[WHAT YOU SHOULD DO]: For each line below, check whether "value" is present. Report how many lines have it, nothing else.
= = = = =
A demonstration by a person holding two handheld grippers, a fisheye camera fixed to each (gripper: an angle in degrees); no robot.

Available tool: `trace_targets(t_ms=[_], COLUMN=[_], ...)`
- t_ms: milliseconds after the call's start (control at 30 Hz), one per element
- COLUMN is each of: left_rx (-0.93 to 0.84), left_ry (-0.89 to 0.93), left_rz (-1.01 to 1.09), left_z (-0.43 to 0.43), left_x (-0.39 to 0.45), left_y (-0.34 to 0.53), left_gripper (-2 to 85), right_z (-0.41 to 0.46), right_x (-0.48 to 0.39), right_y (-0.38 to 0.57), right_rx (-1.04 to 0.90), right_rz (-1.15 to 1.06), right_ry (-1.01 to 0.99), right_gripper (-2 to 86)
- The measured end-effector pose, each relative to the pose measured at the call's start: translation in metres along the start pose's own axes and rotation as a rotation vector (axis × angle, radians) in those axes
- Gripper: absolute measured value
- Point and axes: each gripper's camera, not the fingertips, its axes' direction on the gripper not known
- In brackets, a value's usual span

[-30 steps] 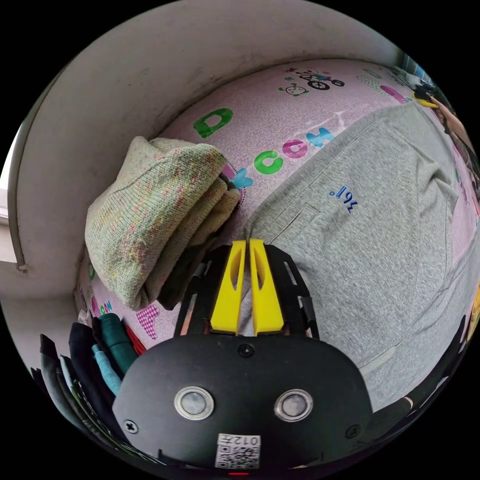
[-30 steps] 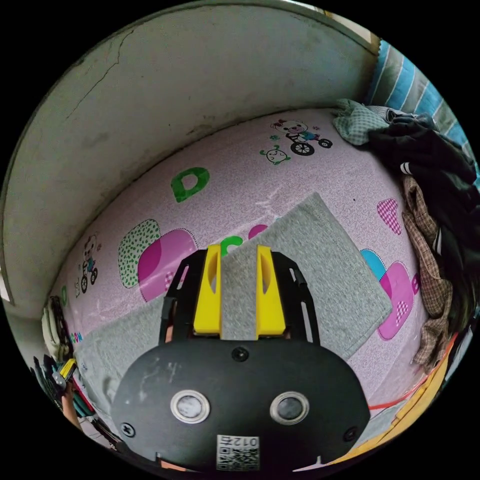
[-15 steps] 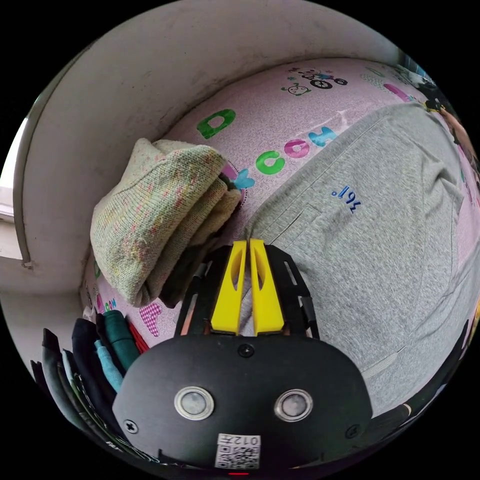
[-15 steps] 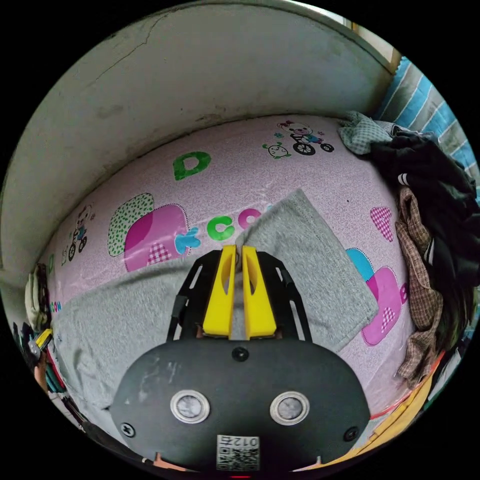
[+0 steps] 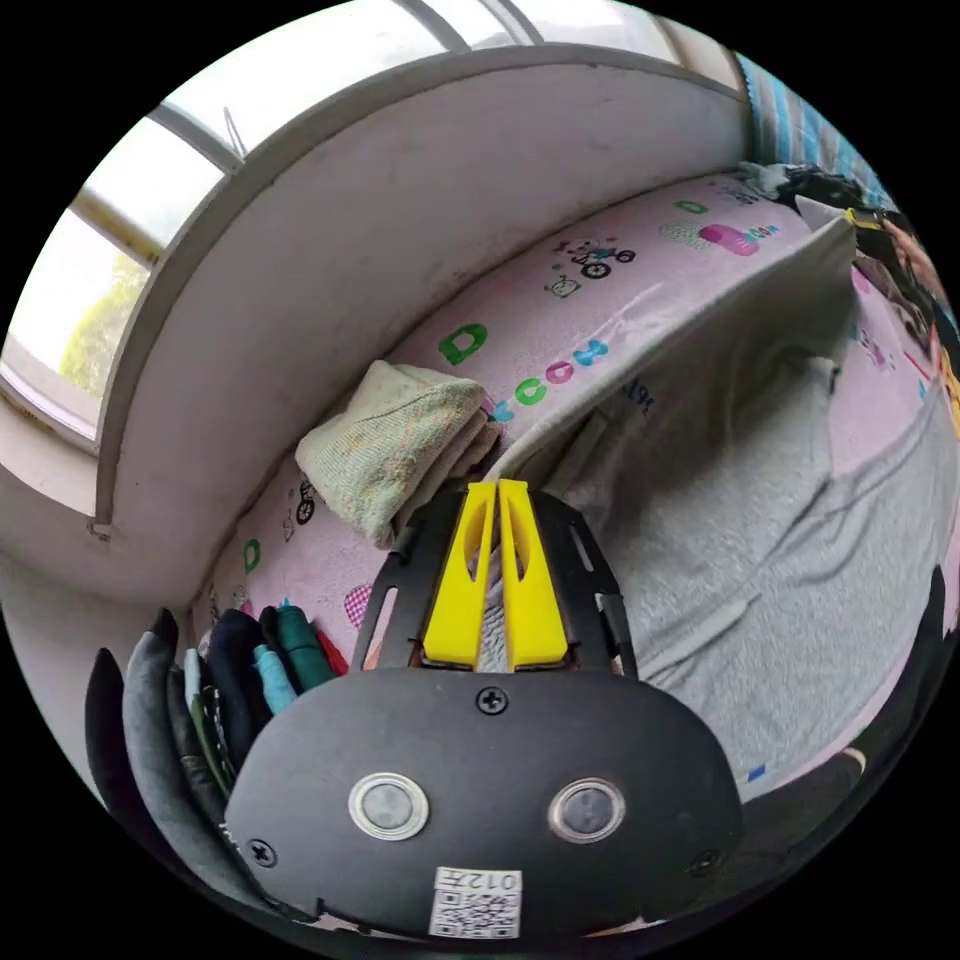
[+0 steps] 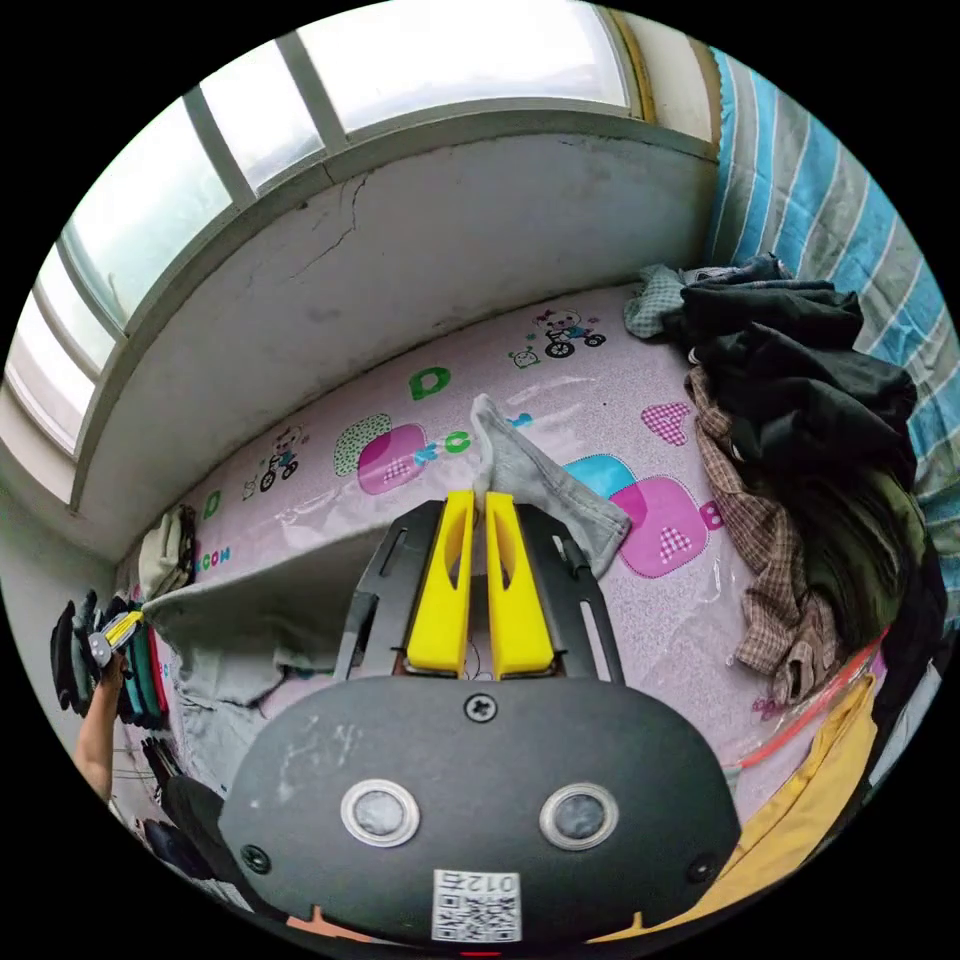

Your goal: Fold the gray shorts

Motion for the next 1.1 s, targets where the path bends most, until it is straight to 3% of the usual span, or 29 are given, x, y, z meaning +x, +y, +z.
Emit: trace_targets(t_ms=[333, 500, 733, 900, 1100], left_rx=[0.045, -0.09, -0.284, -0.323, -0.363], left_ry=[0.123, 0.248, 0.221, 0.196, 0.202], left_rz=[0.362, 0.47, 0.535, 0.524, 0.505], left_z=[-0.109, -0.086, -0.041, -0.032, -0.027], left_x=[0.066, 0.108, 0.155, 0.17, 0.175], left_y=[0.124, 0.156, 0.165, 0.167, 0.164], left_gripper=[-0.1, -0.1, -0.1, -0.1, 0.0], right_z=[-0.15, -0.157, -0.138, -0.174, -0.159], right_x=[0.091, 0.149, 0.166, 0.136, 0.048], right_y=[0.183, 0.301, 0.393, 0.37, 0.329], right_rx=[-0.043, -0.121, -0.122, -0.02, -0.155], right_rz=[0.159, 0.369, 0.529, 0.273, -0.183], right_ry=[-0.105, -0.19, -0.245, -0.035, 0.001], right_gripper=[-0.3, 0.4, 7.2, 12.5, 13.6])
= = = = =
[OUTPUT FOR THIS EXERCISE]: 2